Shi Ji-yong, Zou Xiao-bo, Zhao Jie-wen, Mao Han-ping, Wang Kai-liang, Chen Zheng-wei, Huang Xiao-wei
School of Food and Biological Engineering, Jiangsu University, Zhenjiang 212013, China.
Guang Pu Xue Yu Guang Pu Fen Xi. 2011 Dec;31(12):3264-8.

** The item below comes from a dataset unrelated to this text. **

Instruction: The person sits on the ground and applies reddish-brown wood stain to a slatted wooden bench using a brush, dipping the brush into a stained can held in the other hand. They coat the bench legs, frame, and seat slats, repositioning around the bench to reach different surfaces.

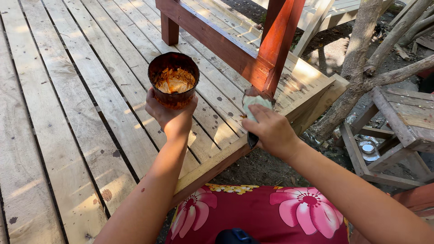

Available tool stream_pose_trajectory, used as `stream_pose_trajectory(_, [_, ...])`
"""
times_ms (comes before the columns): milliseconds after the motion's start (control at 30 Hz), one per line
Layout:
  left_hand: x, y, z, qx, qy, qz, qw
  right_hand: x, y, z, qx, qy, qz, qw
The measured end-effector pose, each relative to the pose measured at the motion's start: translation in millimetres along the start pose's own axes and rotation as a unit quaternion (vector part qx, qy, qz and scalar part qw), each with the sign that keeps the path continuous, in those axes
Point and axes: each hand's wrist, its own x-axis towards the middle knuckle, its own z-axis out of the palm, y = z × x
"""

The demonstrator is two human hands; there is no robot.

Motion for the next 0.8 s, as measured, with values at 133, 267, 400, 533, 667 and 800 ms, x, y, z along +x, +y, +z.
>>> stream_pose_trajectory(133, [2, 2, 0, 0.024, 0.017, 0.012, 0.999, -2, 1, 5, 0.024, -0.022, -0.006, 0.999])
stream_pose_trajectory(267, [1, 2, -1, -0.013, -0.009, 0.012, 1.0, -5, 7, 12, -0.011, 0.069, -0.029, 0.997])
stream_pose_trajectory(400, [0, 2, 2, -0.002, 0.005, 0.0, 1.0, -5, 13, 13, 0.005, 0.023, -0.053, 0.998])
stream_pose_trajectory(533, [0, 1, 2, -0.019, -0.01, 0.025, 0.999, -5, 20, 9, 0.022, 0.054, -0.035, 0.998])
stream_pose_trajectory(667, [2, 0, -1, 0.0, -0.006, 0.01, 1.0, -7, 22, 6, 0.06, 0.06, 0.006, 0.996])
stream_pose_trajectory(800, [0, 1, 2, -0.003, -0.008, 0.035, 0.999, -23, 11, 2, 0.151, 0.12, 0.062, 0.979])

The morphological symptom of phosphorus deficiency at early stage is similar to the appearance of leaf aging process in preliminary phase, so that visual diagnostics of phosphorus deficiency in mini-cucumber plants at early stage is practically impossible. Near infrared reflectance spectra contain information about differences in compositions of leaf tissues between phosphorus-deficient plants and healthy plants. In the present paper, near infrared reflectance spectroscopy was used to provide diagnostic information on phosphorus deficiency of mini-cucumber plants grown under non-soil conditions. Near infrared spectra was collected from 90 leaves of mini-cucumber plants. Raw cucumber spectra was preprocessed by SNV and divided into 27 intervals. The top 10 principal components (PCs) were extracted as the input of BP-ANN classifiers by principal component analysis (PCA) while the values of nutrient deficient were used as the output variables of BP-ANN and three layers BP-ANN discrimination model was built. The best experiment results were based on the top 3 principal components of No. 7 interval when the spectra was divided into 27 intervals and identification rates of the ANN model are 100% in both training set and the prediction set. The overall results show that NIR spectroscopy combined with BP-ANN can be efficiently utilized for rapid and early diagnostics of phosphorus deficiency in mini-cucumber plants.
早期缺磷的形态症状与叶片衰老初期的外观相似,因此实际上无法通过视觉诊断小黄瓜植株早期的缺磷情况。近红外反射光谱包含了缺磷植株与健康植株叶片组织成分差异的信息。在本文中,利用近红外反射光谱法为无土栽培条件下生长的小黄瓜植株的缺磷情况提供诊断信息。从小黄瓜植株的90片叶子上采集近红外光谱。黄瓜原始光谱经标准正态变量变换(SNV)预处理后被划分为27个区间。通过主成分分析(PCA)提取前10个主成分(PCs)作为BP人工神经网络(BP-ANN)分类器的输入,同时将养分缺乏值用作BP-ANN的输出变量,并建立了三层BP-ANN判别模型。当光谱被划分为27个区间时,基于第7区间的前3个主成分得到了最佳实验结果,人工神经网络模型在训练集和预测集中的识别率均为100%。总体结果表明,近红外光谱结合BP-ANN可有效用于小黄瓜植株缺磷的快速早期诊断。